<<<<

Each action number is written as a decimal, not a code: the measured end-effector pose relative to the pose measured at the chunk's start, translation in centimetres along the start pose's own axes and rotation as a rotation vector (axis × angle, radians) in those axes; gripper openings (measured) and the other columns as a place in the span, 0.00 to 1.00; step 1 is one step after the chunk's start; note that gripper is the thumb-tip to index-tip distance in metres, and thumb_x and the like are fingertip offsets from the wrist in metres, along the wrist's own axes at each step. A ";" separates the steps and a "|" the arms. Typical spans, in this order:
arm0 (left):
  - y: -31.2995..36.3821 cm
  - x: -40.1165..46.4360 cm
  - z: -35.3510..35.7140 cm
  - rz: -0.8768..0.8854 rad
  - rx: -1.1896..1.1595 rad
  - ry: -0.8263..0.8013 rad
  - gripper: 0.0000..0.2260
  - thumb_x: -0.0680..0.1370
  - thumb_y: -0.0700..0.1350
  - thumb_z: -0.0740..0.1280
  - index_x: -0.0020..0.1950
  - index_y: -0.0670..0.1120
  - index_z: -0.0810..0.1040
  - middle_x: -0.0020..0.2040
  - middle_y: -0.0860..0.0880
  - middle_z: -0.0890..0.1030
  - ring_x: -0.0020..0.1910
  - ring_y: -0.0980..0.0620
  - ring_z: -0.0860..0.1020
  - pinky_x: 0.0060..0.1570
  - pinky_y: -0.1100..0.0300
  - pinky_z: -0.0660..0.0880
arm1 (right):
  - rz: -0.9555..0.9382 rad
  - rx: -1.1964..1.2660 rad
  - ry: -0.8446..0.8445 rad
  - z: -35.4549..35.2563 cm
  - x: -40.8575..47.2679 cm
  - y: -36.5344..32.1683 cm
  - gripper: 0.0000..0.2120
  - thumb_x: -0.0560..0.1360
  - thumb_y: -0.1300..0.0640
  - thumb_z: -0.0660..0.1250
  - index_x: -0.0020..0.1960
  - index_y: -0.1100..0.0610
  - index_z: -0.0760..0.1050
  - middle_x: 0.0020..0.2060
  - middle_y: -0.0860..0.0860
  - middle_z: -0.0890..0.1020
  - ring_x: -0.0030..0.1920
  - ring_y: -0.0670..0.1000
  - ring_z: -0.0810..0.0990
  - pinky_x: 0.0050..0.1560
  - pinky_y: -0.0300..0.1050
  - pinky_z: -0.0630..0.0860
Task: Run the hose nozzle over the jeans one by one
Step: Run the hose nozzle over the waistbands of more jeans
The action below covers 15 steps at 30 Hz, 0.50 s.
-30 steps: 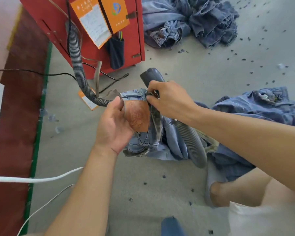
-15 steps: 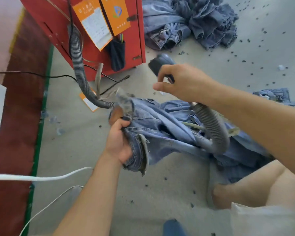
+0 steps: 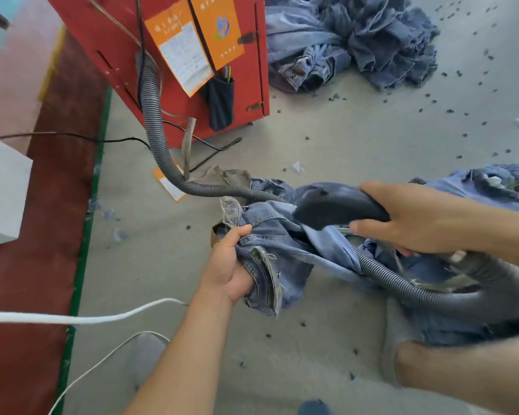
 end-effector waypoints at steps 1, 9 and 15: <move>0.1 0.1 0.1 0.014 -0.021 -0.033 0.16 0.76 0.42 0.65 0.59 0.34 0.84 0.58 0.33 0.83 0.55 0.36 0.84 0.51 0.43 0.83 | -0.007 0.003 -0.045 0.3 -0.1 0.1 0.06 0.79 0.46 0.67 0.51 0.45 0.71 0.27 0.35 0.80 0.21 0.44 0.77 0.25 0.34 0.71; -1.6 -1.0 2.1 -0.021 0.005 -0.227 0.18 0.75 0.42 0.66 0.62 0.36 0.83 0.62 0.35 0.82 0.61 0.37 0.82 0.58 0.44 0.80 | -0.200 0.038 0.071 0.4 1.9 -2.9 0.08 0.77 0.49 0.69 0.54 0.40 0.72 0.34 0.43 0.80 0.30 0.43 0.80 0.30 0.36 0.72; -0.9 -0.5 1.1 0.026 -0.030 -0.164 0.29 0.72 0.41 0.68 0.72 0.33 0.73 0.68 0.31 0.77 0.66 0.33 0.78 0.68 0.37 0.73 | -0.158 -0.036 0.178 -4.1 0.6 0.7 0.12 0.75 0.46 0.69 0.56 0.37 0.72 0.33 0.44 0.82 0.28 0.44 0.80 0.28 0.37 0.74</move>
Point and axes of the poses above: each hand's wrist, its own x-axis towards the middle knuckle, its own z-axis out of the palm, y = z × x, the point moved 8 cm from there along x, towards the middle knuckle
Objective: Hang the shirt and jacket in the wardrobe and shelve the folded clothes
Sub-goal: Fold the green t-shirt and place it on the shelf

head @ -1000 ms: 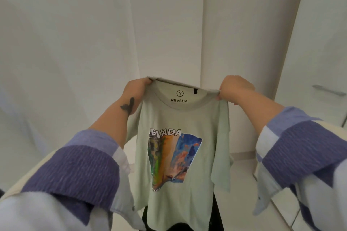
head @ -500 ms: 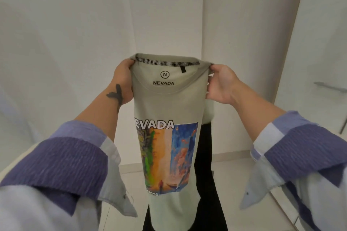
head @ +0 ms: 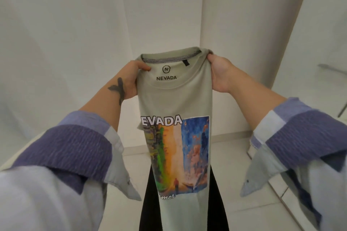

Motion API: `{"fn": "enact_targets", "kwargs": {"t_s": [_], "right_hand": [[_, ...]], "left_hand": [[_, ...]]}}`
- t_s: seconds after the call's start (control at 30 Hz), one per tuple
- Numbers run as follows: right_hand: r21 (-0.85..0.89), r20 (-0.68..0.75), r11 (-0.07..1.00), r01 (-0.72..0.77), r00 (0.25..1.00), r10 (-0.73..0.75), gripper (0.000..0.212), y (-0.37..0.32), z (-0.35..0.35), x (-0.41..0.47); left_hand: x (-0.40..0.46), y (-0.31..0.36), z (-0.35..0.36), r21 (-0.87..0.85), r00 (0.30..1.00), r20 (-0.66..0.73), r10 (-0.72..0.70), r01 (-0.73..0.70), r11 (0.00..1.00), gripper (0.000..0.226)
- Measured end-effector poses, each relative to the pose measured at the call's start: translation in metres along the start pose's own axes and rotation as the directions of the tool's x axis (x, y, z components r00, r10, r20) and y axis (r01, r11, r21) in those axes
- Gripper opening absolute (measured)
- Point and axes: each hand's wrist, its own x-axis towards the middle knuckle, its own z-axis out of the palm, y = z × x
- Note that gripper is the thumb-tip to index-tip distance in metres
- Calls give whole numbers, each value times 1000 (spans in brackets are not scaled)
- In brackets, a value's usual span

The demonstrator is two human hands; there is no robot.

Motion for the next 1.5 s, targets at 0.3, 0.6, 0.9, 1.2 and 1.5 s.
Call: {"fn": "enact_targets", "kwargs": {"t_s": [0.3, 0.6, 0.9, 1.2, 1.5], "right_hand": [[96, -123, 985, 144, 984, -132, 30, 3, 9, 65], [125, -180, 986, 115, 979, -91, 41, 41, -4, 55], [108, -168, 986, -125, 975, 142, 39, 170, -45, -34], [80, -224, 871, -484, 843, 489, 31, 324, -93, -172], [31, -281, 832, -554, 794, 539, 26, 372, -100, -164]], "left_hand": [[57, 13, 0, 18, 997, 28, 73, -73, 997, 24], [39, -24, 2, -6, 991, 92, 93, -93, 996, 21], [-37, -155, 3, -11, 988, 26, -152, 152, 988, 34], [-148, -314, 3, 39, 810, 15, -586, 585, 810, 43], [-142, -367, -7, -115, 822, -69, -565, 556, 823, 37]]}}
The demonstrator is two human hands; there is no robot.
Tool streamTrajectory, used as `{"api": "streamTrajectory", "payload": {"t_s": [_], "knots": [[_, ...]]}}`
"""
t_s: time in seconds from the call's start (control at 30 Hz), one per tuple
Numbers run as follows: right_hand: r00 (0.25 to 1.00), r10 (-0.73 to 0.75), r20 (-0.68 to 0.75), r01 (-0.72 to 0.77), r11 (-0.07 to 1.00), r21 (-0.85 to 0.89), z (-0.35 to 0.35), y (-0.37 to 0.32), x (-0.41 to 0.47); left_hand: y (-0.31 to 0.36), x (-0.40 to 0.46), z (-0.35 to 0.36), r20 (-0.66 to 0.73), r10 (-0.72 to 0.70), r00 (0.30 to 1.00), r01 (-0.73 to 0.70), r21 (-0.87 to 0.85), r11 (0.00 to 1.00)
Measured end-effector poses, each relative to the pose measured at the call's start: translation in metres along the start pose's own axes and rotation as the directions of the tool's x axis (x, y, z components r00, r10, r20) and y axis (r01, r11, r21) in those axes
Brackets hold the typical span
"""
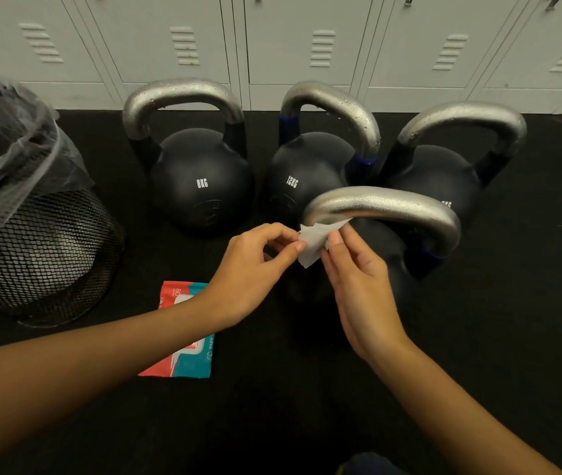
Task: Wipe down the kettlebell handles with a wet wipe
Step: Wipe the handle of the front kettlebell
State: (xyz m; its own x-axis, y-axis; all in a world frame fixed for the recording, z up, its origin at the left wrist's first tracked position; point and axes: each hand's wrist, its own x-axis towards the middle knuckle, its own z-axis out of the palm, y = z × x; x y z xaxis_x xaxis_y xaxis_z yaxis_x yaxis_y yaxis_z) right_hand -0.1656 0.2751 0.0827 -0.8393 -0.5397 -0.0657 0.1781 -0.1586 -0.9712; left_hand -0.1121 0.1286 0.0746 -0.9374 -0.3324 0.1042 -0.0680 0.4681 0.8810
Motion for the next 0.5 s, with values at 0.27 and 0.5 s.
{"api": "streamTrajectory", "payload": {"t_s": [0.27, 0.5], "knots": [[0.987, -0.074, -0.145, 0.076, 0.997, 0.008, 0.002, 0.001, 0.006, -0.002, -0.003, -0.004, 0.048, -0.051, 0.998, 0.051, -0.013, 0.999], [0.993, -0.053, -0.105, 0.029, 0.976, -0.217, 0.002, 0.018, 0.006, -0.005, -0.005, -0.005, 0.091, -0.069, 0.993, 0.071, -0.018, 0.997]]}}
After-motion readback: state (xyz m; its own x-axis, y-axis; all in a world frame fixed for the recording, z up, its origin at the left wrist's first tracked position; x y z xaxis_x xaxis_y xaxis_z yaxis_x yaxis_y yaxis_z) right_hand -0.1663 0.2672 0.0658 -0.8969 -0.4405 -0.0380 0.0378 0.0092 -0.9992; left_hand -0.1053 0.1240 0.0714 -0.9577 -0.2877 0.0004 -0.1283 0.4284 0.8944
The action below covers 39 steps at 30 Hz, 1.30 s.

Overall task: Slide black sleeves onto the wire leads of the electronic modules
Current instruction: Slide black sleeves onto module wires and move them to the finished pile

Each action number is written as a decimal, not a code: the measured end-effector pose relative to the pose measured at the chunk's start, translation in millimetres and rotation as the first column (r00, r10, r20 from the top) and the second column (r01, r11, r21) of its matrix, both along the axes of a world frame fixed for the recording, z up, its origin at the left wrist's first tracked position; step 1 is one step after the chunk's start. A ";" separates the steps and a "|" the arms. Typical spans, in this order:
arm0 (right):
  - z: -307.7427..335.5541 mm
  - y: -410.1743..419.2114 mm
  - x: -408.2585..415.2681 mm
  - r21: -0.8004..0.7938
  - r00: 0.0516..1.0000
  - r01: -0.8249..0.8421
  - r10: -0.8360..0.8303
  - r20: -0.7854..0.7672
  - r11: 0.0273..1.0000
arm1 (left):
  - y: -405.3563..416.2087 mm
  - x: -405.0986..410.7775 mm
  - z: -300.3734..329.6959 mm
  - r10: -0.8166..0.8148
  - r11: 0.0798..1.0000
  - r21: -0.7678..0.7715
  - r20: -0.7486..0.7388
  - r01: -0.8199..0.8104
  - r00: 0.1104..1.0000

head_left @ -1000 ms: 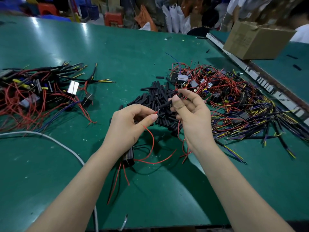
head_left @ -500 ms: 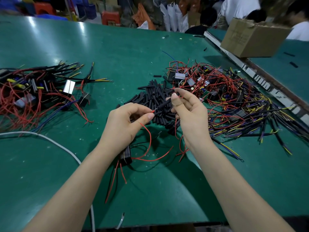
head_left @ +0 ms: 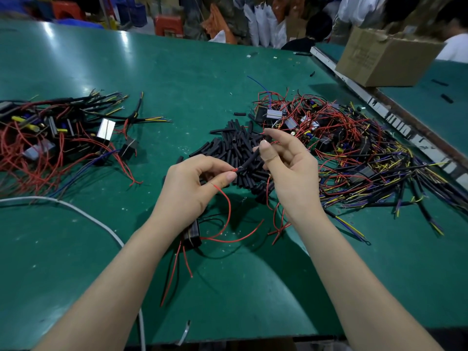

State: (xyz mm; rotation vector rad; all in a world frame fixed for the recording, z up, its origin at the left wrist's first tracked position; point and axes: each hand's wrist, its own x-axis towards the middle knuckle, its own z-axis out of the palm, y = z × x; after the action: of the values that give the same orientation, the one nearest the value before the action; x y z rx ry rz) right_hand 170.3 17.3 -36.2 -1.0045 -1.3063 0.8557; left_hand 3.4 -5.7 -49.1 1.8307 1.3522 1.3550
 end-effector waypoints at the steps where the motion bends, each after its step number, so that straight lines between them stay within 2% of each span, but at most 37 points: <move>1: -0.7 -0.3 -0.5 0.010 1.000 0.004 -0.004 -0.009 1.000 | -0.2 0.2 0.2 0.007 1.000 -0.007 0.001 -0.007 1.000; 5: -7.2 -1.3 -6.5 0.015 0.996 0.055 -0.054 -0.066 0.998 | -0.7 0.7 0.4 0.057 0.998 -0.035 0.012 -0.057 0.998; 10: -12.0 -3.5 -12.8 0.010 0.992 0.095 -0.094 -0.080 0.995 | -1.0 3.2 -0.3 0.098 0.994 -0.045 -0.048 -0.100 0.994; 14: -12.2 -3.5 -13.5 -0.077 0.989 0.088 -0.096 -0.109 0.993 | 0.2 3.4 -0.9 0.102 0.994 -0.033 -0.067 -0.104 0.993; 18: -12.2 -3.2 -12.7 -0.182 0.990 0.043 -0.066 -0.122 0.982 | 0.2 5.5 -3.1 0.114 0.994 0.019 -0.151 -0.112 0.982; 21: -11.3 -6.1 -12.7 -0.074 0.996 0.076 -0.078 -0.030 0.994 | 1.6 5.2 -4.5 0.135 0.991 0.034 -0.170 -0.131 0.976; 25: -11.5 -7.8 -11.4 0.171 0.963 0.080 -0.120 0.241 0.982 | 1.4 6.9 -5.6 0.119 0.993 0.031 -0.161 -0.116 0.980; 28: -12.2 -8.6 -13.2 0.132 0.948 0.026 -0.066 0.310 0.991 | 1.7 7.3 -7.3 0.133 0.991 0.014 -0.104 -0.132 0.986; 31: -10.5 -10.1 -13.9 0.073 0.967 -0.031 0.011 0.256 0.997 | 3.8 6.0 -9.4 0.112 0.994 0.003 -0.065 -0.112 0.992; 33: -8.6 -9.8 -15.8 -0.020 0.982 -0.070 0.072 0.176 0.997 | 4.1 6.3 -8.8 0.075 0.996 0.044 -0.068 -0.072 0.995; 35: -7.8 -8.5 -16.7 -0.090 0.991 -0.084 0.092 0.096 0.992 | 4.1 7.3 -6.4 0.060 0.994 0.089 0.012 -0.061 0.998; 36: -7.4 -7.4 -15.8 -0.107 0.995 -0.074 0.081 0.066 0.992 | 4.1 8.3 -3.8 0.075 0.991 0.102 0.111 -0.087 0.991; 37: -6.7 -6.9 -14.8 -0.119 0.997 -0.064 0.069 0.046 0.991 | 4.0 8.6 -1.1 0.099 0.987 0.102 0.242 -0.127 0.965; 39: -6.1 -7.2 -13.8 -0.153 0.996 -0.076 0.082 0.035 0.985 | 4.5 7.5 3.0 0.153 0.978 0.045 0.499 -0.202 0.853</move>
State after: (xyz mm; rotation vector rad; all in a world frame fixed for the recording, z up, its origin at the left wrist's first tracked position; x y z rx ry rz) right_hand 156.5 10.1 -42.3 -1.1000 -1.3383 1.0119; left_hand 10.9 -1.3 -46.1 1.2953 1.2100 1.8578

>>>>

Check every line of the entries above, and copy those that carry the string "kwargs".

Motion API: `{"fn": "enact_targets", "kwargs": {"t_s": [_], "right_hand": [[_, ...]], "left_hand": [[_, ...]]}}`
Call: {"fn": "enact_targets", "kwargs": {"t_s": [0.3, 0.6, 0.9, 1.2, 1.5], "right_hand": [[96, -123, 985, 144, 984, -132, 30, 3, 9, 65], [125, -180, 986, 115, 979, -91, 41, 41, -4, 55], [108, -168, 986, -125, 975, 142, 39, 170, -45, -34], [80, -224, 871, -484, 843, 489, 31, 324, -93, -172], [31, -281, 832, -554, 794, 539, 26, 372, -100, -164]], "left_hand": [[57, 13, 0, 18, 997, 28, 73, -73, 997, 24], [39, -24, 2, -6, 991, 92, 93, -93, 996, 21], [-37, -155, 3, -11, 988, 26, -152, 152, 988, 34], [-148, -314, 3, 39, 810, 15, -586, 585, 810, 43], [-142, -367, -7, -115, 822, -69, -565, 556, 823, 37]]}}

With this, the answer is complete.